Supplementary Materials
Data Availability Statement
All customized MATLAB codes and ImageJ macros used in this study are deposited and are available at: https://github.com/chlasic/MS2_analysis.
Several ImageJ macros use the plug-in ‘StackReg’ (https://imagej.net/StackReg), which must be installed in the ImageJ ‘plugins’ folder prior to using the customized macros. For automated MS2 movie alignments, two ImageJ macros were used sequentially: ‘MultiStackReg_BatchProcess1of2.ijm’ and ‘MultiStackReg_BatchProcess2of2.ijm’. The former code aligns gonadal images through the z-axis and the latter does so through the time points.
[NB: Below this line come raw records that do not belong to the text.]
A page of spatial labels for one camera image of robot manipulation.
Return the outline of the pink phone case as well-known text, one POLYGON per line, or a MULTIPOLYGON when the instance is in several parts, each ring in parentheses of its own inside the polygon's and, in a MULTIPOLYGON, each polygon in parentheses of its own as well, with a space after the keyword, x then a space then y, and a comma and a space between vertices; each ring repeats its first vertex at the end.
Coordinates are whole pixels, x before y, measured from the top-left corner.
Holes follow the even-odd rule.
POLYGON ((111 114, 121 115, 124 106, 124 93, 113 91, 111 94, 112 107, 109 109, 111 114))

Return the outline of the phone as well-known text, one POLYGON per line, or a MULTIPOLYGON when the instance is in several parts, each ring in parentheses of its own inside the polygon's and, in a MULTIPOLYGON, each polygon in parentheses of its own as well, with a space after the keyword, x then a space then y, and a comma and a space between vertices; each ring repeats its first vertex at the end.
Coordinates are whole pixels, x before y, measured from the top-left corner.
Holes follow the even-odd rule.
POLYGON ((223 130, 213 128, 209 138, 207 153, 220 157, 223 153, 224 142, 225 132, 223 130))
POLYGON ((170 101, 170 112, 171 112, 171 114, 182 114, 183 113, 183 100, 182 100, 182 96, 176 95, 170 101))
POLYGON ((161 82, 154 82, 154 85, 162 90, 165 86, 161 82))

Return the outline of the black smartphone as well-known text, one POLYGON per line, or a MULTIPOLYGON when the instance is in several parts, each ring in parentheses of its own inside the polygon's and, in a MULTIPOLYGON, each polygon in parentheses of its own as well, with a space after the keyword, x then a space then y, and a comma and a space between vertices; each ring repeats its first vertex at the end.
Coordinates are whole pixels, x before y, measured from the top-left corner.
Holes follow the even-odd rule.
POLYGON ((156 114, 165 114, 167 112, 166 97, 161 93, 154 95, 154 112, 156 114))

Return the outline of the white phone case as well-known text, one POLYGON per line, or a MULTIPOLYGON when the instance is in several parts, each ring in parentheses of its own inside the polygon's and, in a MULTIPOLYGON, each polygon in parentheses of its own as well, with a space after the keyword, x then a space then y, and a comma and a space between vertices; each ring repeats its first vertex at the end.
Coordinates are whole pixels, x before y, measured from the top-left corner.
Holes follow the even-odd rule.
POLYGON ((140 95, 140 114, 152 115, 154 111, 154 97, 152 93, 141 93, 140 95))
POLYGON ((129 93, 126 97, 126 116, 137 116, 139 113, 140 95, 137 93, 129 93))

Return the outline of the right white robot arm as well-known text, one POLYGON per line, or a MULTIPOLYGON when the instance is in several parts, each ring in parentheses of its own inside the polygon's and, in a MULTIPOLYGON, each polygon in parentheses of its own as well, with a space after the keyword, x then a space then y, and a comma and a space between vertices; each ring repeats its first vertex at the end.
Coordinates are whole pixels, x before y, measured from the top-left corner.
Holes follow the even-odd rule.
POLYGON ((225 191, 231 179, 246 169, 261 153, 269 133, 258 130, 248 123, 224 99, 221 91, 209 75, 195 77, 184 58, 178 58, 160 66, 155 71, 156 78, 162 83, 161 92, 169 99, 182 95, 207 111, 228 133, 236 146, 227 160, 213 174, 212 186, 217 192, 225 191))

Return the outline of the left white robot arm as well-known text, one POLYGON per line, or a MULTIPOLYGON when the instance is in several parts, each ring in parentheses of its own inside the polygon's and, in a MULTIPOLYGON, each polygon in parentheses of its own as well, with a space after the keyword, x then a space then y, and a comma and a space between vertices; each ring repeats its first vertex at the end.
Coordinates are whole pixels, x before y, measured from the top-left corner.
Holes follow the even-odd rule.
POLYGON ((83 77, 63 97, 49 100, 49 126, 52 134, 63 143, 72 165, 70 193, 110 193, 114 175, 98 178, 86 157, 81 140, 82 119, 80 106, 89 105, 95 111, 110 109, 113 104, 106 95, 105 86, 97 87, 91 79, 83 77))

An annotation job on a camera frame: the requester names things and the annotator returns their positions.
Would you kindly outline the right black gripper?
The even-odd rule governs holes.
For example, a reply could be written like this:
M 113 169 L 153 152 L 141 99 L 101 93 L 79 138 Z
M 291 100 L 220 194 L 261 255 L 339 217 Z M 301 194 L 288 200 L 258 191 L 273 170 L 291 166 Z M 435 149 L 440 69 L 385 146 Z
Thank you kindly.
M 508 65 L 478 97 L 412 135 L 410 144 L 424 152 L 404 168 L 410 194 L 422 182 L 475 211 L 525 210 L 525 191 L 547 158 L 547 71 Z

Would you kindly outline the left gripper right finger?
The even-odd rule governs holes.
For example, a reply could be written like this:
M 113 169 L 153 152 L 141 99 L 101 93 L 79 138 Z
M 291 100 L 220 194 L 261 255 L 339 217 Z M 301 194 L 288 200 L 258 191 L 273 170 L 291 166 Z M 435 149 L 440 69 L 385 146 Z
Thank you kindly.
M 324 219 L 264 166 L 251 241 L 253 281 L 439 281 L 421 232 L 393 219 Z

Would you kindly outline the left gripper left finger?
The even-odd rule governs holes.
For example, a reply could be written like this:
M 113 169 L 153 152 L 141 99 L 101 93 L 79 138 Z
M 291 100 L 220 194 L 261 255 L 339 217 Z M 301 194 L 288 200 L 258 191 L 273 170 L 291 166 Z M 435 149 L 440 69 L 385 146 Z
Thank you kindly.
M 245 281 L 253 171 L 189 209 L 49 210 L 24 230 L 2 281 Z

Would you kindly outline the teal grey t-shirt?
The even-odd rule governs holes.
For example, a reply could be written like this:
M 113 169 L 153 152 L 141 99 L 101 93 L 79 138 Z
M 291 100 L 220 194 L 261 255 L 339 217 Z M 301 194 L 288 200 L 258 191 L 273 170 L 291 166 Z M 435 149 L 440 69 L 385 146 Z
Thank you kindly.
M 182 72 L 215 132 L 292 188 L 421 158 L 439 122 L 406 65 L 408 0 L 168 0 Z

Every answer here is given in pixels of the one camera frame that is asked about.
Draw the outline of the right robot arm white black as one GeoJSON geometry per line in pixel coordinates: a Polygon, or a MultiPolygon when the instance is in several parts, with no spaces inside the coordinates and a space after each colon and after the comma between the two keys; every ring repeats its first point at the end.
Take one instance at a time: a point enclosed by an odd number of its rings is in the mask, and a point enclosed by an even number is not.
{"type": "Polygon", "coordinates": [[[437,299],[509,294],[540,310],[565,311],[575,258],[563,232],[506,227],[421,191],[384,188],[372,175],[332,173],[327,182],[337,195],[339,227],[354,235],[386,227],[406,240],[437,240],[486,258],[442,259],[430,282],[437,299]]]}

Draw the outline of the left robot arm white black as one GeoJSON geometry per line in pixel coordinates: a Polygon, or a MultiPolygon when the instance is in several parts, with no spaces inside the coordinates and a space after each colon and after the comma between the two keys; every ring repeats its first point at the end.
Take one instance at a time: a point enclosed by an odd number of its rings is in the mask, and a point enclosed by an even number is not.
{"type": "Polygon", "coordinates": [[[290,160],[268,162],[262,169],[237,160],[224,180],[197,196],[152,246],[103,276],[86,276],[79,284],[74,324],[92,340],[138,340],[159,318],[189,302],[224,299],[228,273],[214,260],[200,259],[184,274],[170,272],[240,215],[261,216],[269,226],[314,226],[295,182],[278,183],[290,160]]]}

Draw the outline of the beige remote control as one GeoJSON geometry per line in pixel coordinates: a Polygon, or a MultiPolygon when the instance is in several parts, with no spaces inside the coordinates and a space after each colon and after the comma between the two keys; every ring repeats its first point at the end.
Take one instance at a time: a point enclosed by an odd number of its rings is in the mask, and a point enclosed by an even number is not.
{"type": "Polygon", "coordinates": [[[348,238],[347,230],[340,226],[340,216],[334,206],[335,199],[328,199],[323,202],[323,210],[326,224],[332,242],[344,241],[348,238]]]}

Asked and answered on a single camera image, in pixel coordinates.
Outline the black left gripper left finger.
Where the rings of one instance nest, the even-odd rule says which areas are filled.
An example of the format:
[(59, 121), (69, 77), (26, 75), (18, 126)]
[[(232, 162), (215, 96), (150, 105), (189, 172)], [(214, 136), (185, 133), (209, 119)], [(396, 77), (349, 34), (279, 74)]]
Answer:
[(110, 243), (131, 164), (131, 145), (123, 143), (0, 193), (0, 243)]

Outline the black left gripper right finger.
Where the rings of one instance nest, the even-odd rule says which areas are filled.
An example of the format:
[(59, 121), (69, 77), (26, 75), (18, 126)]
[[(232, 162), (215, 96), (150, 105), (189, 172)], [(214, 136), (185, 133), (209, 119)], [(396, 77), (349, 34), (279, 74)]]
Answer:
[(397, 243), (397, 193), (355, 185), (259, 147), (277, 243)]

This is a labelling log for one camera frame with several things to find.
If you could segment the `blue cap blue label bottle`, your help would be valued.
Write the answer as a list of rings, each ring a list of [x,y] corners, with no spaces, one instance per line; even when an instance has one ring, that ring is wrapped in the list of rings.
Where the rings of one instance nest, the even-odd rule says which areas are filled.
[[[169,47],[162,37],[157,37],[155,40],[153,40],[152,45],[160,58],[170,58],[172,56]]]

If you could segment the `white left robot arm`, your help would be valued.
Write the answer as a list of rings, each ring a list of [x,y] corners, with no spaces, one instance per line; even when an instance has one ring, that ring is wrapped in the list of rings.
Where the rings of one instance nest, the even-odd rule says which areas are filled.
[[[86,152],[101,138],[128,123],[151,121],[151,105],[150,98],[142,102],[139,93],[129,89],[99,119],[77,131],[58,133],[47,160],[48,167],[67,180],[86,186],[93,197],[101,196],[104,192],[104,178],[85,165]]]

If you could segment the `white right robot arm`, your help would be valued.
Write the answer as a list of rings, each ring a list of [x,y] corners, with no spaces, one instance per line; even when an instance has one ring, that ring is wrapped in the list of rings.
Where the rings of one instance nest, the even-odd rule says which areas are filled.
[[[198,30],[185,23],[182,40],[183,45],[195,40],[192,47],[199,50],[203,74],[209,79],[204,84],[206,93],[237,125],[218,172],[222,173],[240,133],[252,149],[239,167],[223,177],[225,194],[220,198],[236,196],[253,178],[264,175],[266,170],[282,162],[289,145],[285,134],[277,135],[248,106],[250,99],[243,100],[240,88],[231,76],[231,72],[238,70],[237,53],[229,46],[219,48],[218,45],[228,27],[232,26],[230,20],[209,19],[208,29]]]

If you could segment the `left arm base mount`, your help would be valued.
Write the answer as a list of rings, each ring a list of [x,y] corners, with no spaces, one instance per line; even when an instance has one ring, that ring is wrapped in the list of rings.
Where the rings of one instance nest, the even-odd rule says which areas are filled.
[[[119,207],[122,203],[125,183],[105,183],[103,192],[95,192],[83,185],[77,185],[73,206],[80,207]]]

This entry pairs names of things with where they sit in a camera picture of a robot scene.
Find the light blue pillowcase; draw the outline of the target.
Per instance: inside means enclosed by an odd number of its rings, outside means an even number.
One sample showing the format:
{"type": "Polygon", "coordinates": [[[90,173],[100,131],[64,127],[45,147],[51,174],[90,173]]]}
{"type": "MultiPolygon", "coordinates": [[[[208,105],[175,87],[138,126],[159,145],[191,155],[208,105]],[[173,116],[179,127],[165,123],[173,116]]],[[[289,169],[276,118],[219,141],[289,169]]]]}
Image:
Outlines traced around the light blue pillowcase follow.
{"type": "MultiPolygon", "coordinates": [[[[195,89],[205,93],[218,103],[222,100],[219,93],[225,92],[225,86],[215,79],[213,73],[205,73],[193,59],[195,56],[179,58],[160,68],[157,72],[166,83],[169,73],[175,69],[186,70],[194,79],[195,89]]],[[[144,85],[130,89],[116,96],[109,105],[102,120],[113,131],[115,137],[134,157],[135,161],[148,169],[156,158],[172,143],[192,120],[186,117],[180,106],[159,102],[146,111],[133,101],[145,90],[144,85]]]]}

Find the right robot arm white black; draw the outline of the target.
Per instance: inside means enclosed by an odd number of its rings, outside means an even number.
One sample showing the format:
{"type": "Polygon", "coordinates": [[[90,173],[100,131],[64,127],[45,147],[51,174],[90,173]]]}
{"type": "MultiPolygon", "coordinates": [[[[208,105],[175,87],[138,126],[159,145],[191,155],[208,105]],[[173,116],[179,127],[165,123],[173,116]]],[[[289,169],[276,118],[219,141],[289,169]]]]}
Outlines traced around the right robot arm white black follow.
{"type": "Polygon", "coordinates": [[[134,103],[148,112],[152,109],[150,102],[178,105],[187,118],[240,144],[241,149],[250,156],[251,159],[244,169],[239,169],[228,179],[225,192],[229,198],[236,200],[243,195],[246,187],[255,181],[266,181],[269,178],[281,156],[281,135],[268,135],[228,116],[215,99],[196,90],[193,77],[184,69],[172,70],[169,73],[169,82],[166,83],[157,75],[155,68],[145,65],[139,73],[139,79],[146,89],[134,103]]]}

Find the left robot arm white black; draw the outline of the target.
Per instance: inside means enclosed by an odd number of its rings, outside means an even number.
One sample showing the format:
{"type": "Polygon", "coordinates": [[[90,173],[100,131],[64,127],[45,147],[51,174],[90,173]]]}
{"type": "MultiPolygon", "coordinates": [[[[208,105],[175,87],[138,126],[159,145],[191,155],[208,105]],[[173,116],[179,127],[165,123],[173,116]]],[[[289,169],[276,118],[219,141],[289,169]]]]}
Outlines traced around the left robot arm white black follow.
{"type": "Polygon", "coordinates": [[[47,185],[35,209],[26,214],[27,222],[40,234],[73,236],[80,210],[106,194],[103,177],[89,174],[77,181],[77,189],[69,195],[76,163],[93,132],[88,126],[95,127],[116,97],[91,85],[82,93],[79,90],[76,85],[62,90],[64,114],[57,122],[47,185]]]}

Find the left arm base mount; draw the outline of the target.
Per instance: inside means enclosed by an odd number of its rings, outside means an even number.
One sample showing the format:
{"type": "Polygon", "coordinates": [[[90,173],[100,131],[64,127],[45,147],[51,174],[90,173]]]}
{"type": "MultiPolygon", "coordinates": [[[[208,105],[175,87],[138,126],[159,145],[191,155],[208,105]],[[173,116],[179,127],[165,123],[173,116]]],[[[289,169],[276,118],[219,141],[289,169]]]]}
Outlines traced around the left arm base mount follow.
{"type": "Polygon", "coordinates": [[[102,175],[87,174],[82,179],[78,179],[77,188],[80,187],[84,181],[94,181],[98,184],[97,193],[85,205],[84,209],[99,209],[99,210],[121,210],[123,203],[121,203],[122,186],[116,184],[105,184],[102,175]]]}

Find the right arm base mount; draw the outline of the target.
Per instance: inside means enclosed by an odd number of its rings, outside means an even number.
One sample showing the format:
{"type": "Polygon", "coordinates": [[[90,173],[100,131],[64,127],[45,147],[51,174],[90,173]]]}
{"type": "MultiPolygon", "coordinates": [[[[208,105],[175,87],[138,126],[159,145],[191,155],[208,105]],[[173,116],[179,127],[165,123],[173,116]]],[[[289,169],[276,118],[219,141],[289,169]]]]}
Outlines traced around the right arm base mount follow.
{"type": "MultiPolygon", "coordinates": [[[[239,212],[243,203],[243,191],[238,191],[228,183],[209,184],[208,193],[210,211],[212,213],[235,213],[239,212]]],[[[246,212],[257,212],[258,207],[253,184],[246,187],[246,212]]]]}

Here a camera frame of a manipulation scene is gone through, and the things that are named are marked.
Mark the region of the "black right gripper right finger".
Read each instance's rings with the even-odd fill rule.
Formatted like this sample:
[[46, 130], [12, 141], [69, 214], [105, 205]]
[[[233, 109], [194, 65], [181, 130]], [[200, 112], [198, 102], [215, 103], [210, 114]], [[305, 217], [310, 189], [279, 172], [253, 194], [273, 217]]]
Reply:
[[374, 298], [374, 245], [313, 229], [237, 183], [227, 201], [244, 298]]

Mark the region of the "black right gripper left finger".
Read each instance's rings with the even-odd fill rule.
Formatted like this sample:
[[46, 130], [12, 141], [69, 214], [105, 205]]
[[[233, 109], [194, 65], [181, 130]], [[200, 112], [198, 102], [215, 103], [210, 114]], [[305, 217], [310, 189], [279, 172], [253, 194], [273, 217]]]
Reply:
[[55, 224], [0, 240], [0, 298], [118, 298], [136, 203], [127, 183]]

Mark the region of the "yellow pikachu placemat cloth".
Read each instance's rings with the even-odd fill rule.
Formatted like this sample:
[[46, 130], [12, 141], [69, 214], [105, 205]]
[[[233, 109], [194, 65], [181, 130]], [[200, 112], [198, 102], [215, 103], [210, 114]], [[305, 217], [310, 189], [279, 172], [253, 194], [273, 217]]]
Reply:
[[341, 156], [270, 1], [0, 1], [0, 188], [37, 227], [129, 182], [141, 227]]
In cases where no DIC channels were included in the z-stacks, ‘MultiStackReg_BatchProcess1of2_2Ch.ijm’ and ‘MultiStackReg_BatchProcess2of2_2Ch.ijm’ were used instead. For manual MS2 movie alignments, either one of following ImageJ macros can be used: ‘TranslateStack.ijm’ or ‘TranslateStackAllAfterPos.ijm’. The former code aligns the image only at the current time point, and the latter does for whole time points after the current time point. To analyze the MCP::GFP tracking data from MS2 movies, a custom MATLAB code ‘MS2track_analysis.m’ was used. This code includes multiple customized functions to analyze all features of transcriptional dynamics quantitated in this study (e.g. burst duration, intensity). This code requires other customized MATLAB functions ‘MS2normalize.m’ and ‘MS2sumInt.m’.